Mas em 1955, seis anos depois e já com dois filhos, recebeu uma convocatória para a tropa por seis meses, para a tal promoção a alferes. A esposa e os filhos viajaram para Portugal para junto dos sogros e ele voltou à vida de aspirante a oficial, a ensinar praças para serem promovidos a cabos.

Mas a agricultura cafeeira não podia esperar e resolveu convencer o comandante da importância do café para Moçambique e da necessidade de ir ao Gurué, na Alta Zambézia, escolher uma parcela de terreno e nela implantar uma estação experimental de arábica. É certo que a autorização superior acabou por depender mais do trabalho do agrónomo no melhoramento dos ajardinamentos do quartel, mas para a história colonial fica registado o contributo do Exército para o desenvolvimento da cultura do café em Moçambique. 

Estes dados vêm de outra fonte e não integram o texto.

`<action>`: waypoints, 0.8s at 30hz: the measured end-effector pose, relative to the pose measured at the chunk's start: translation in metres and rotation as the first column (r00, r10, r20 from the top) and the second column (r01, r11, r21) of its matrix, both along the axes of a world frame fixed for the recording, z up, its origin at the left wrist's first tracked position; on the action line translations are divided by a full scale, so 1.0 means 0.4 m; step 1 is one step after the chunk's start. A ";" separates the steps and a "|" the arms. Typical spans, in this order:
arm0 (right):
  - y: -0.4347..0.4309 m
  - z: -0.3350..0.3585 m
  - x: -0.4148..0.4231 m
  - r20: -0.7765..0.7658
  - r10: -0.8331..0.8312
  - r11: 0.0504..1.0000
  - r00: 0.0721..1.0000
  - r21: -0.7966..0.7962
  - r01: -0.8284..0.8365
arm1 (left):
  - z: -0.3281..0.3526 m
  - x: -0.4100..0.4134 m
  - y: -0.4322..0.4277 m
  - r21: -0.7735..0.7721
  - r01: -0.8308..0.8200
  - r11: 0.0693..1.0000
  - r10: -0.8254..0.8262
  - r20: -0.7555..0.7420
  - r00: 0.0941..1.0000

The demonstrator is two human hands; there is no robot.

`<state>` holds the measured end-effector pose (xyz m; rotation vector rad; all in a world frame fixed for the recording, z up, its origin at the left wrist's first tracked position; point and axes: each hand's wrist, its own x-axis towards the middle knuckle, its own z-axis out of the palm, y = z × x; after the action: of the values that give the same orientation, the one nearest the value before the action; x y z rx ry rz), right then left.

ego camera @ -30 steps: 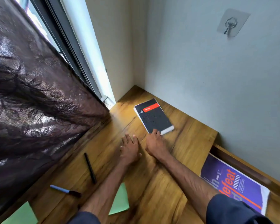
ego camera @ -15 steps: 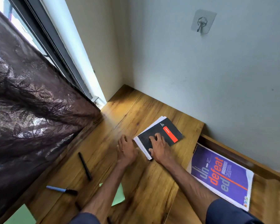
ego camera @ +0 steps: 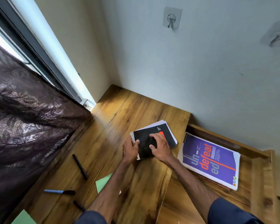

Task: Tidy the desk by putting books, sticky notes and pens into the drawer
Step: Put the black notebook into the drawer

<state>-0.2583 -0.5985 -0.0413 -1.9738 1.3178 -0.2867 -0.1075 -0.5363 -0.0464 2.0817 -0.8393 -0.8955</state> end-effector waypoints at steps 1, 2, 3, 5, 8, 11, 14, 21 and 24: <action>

E assim o nosso aspirante arranjou uma forma inovadora de cumprir o serviço militar: no Gurué, a produzir e distribuir sementes de arábica aos fazendeiros, a mais de 1800 km do quartel em Lourenço Marques. O problema só se levantou quando, passados os seis meses, teve de prestar provas perante oficiais do Estado-Maior. Descontando a matemática do tiro de artilharia que tinha aprendido quase dez anos antes na instrução em Cascais, o nosso aspirante pouco mais sabia da faina militar do que dar ordens à companhia com voz forte e enérgica.

Os seus superiores decidiram então que tinha, pelo menos, de aprender a desmontar, e montar de novo, uma pistola de guerra de utilização comum. Para isso teria de receber, e recebeu, instrução intensiva de desmontar e montar a pistola.

E pronto. No dia marcado lá apareceram no quartel os oficiais do Estado-Maior que, por milagre, mandaram fazer o que tinha aprendido nos últimos dias! Foi um sucesso, logo a seguir confirmado com uma sessão de ordens gritadas a plenos pulmões!

Aprovado, foi promovido a alferes e concluiu a brilhante prestação de serviço militar no Quartel da Carreira de Tiro de Lourenço Marques, a capital da Colónia...

Voltou à cultura do racemosa e do arábica até 1959, quando em Quelimane foi proibido de continuar a trabalhar no café: superiormente declaravam que a Colónia de Moçambique não dava café, só chá!